He chooses to introduce a phrase that captures this (ibid):

. . . [For the phrase ordinary consciousness] I shall substitute a technical term I introduced some years ago, consensus consciousness, as a reminder of how much everyday consciousness has been shaped by the consensus of belief in our particular culture.

He continues (page 59):

. . . . one of our greatest human abilities, and greatest curses, is our ability to create simulations of the world . . . . These simulations, whether or not they accurately reflect the world, can then trigger emotions. Emotions are a kind of energy, a source of power.

In the workshop at Strathallan School we delved deeply into this down side and its costs from a spiritual point of view. In a mystical work of poetic power and great beauty Bahá’u’lláh writes (Seven Valleys – pages 19-20):

Thus it is that certain invalid souls have confined the lands of knowledge within the wall of self and passion, and clouded them with ignorance and blindness, and have been veiled from the light of the mystic sun and the mysteries of the Eternal Beloved; they have strayed afar from the jewelled wisdom of the lucid Faith of the Lord of Messengers, have been shut out of the sanctuary of the All-Beauteous One, and banished from the Ka’bih of splendour. Such is the worth of the people of this age! . . . . .

Clearly, this kind of tunnel vision is more than enough to account for why Bahá’u’lláh can dismiss much of what we think as superstition, illusion, delusion and ‘vain imaginings.’ There was some discussion in the workshop as to whether invalid should be taken to mean ‘sick’ or ‘unconfirmed/inauthentic.’ Fortunately we had the chance to check out with Khazeh, the presenter of the plenary sessions and a reader of both Arabic and Persian, what the word in the original text meant: he said without the slightest hesitation, ‘sick’.

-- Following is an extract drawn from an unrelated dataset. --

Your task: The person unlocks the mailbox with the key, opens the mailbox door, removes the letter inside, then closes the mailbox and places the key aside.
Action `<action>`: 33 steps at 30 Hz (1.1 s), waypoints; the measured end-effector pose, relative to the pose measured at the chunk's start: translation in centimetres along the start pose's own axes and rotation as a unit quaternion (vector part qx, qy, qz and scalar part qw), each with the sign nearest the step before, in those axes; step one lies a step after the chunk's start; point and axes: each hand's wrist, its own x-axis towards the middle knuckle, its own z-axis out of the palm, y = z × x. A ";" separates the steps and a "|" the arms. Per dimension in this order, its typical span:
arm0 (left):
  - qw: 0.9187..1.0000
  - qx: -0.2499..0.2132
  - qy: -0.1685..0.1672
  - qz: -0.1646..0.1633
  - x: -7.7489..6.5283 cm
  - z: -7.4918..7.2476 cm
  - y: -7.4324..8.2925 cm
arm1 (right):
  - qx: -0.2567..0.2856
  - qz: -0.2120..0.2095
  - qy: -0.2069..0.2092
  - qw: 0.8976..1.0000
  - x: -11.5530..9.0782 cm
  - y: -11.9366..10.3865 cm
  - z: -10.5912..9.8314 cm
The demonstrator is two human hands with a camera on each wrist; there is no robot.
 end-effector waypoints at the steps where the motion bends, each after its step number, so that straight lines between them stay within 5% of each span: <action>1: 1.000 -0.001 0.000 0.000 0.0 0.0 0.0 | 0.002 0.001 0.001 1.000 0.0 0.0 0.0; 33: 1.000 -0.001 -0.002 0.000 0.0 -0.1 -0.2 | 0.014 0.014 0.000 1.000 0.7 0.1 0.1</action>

Also, what we see is still very much in the eye of the beholder. In an exploration which compares reality at the spiritual level to the sun, whose pure light is white, Bahá’u’lláh illustrates how different what we observe is from the light itself (pages 19-20):

In sum, the differences in objects have now been made plain. Thus when the wayfarer gazeth only upon the place of appearance–that is, when he seeth only the many-colored globes –he beholdeth yellow and red and white; hence it is that conflict hath prevailed among the creatures, and a darksome dust from limited souls hath hid the world. And some do gaze upon the effulgence of the light; and some have drunk of the wine of oneness and these see nothing but the sun itself.

It cannot be emphasised too strongly that these subjective differences, which result from the imperfections of our vision, can give rise to utterly toxic conflicts, conflicts whose origins are in essence delusional.

Cleansing the Mirror

As individuals, brainwashed by flawed worldviews, what can we do to transcend the resulting limitations?

In exploring this angle on the issue I am not discounting that steps also need to be taken to address the limitations of our culture, but, in seeking to capture the flow of consultation around the quotations we were considering, it’s easiest to start from here and deal with the wider issues later.

Bahá’u’lláh writes (Gleanings – XXVII):

. . . These energies with which the Day Star of Divine bounty and Source of heavenly guidance hath endowed the reality of man lie, however, latent within him, even as the flame is hidden within the candle and the rays of light are potentially present in the lamp. The radiance of these energies may be obscured by worldly desires even as the light of the sun can be concealed beneath the dust and dross which cover the mirror. Neither the candle nor the lamp can be lighted through their own unaided efforts, nor can it ever be possible for the mirror to free itself from its dross. It is clear and evident that until a fire is kindled the lamp will never be ignited, and unless the dross is blotted out from the face of the mirror it can never represent the image of the sun nor reflect its light and glory.

I have dealt at length elsewhere on this blog with the idea of the human heart as a mirror that needs to be burnished if it is to reflect the light of spiritual reality and that we also need to be sure that we do not mistake what is reflected there for the mirror itself. It is enough at this point simply to quote a writer whose insights, along with my experience of Buddhist meditation, helped prepare me to understand Bahá’u’lláh’s Revelation sufficiently to choose the path He reveals to us. What this writer says covers what our consultation on the day disclosed to us about the power and challenges of separating consciousness from its contents, a process he calls reflection.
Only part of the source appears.